There are quite a few talented sewers participating in this contest, so, in this post, I would like to ask you to head over to the PatternReview contest page and cast a vote for your favorite creation - it doesn't have to be me!

Thank you!

Math Challenge: Moulage Class with Kenneth D. King / Day One

To: 
all math geniuses, 
anyone with IQ over 140, 
nerds,
pattern-making experts

Subject: "Why are you still using inches in the US???" or "solve the problem!"

Yes, it is a Moulage Class review. But I won't tell you anything about it before we resolve this mathematic problem.

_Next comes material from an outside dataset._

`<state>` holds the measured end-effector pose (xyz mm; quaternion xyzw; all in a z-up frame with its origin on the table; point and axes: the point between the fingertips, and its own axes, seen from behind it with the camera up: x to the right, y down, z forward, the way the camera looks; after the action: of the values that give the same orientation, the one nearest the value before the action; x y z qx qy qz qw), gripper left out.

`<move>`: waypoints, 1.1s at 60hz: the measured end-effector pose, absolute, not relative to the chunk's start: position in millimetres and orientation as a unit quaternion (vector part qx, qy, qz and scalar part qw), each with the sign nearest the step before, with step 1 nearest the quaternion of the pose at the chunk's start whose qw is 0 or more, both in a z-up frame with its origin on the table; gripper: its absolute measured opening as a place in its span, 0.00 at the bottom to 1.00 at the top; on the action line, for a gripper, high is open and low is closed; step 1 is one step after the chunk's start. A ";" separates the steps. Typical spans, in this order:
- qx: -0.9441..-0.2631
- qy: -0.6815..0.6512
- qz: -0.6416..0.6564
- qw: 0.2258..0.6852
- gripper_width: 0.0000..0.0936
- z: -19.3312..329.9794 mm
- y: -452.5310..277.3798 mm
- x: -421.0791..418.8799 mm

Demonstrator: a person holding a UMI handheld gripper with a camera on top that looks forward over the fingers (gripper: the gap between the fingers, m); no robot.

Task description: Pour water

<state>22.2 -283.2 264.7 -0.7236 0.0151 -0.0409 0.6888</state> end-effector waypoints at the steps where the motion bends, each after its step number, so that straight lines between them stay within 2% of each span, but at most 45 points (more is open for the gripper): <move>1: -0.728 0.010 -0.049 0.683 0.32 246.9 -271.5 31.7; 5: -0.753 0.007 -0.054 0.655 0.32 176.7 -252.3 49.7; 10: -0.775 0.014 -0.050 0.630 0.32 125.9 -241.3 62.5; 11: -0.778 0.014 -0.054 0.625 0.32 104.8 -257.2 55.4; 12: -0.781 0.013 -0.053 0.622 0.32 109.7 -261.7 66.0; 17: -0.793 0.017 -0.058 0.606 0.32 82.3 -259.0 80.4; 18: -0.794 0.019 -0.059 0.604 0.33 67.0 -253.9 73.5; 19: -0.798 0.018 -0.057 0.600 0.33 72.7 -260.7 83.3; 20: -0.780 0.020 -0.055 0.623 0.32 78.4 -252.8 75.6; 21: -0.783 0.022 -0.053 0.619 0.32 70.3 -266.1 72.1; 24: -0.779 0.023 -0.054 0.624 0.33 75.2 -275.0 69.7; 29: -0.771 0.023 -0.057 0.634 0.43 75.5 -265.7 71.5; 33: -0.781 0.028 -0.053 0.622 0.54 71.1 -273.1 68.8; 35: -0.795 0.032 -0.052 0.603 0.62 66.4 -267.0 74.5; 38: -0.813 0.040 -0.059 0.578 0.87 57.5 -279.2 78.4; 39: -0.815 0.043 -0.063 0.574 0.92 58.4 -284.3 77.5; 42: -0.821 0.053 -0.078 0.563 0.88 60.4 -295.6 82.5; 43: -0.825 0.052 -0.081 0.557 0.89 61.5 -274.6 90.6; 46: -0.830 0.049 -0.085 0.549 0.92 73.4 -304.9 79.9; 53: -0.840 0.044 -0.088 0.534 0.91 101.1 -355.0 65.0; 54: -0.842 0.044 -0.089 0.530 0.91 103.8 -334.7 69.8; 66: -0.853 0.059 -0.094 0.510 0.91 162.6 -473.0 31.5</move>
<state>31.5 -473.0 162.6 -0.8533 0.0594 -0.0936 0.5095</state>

(Ok, I will talk about the class a little bit: Twenty-four measurements, fraction orgy, foggy brains and five hours later, and we walked out with a custom draft of the back bodice for Kenneth D. King's Moulage Class. The class is great - fitting and patternmaking bootcamp! but...)

Back to inches! Dividing fractions is (to certain extent) masochistic. You disagree? I mean it takes just a second to divide two-digit numbers in metric system! Now do the same in inches... Piece of cake? yeah, right... Now, try to use fractions for patternmaking / calculations. It can't be as accurate as the metric system.

Here is the very first measurement we took: my neck, which, by the way, measures 13" (or 33cm). To draft the moulage, we need to make the following calculation:

1. Neck: 1/6 (neck measurement) + 1/2  = back neck

let's write it out: 1/6 x 13" + 1/2 = 2 1/6 + 1/2 = 2 2/3 (here, try now and get it converted to eights or sixteenths for the ruler units). My calculation was somewhere around 2 5/8 (it is a millimeter more, but there is no way you can get this so precise for inches ruler)

NOW, LET'S DO THE SAME IN CENTIMETERS

neck measurement : 6 + 0.5 

to remind you, my neck measurement is 13" = 33 cm

33 : 6 + 0.5 =   5.5 + 0.5 = 6 cm

Now, look at your measuring band if it contains both, inches and centimeters. You will see that these two calculations differ from each other in slightly more than 1/4" (or appr. 7 mm). 

Or, am I doing something wrong??? Yes? Then, here is your challenge: prove me wrong! (and don't think of me as another arrogant European, please! I am neutral)


EDIT: Reader Jilly B found the missing 7 mm (read her comment after you found the mistake in my calculations). Thanks, Jilly B!

But my question still remains, am I the only one who thinks that fraction calculations are extremely cumbersome in comparison?